The SBC tried to soften the resolution’s tone by amending it to say that the SBC “…will not embrace an incremental approach alone to ending abortion…” Yet every other clause in the resolution condemns as ungodly all past successful incremental efforts to save the lives of as many unborn children as possible – all because these efforts didn’t achieve total abolition.

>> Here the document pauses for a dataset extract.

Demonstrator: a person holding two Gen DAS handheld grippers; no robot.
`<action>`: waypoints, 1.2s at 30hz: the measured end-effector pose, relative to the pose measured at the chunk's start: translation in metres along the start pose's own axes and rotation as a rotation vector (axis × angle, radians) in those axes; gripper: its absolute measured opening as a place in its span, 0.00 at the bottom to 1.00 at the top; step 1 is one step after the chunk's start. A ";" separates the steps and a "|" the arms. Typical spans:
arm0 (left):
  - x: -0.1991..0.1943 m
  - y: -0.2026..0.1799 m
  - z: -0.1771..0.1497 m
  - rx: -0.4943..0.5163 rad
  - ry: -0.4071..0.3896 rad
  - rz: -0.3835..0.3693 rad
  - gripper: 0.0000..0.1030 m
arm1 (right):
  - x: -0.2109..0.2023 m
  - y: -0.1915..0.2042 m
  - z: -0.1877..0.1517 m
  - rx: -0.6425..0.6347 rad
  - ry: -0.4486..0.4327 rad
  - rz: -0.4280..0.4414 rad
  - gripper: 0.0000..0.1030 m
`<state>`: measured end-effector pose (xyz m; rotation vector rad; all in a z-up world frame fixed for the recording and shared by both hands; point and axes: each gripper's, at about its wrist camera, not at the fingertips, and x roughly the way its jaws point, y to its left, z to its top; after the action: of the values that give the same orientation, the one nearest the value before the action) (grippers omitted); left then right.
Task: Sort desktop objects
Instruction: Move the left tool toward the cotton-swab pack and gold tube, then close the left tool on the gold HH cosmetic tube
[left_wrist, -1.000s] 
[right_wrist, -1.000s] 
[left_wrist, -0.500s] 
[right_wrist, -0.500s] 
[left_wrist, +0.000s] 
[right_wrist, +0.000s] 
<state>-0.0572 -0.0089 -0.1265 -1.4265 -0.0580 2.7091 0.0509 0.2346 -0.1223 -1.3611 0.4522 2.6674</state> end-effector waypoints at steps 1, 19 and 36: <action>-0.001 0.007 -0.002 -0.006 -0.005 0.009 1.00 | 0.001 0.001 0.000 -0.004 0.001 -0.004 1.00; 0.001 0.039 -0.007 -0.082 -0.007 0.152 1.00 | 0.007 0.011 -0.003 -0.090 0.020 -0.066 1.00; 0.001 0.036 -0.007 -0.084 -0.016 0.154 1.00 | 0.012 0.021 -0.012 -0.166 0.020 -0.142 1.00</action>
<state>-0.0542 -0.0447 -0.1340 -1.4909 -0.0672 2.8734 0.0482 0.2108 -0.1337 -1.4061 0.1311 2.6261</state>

Though the resolution is non-binding, abortion abolitionists will wield it like a cudgel to weaken SBC support for any incremental pro-life legislation. To the extent abolitionists succeed, the SBC will find itself fighting against abortion restrictions; an unwitting ally of Planned Parenthood. The latter fights them because they want unrestricted abortion; the former will fight them out of a misguided sense of ideological purity. The result will be the same: more dead children.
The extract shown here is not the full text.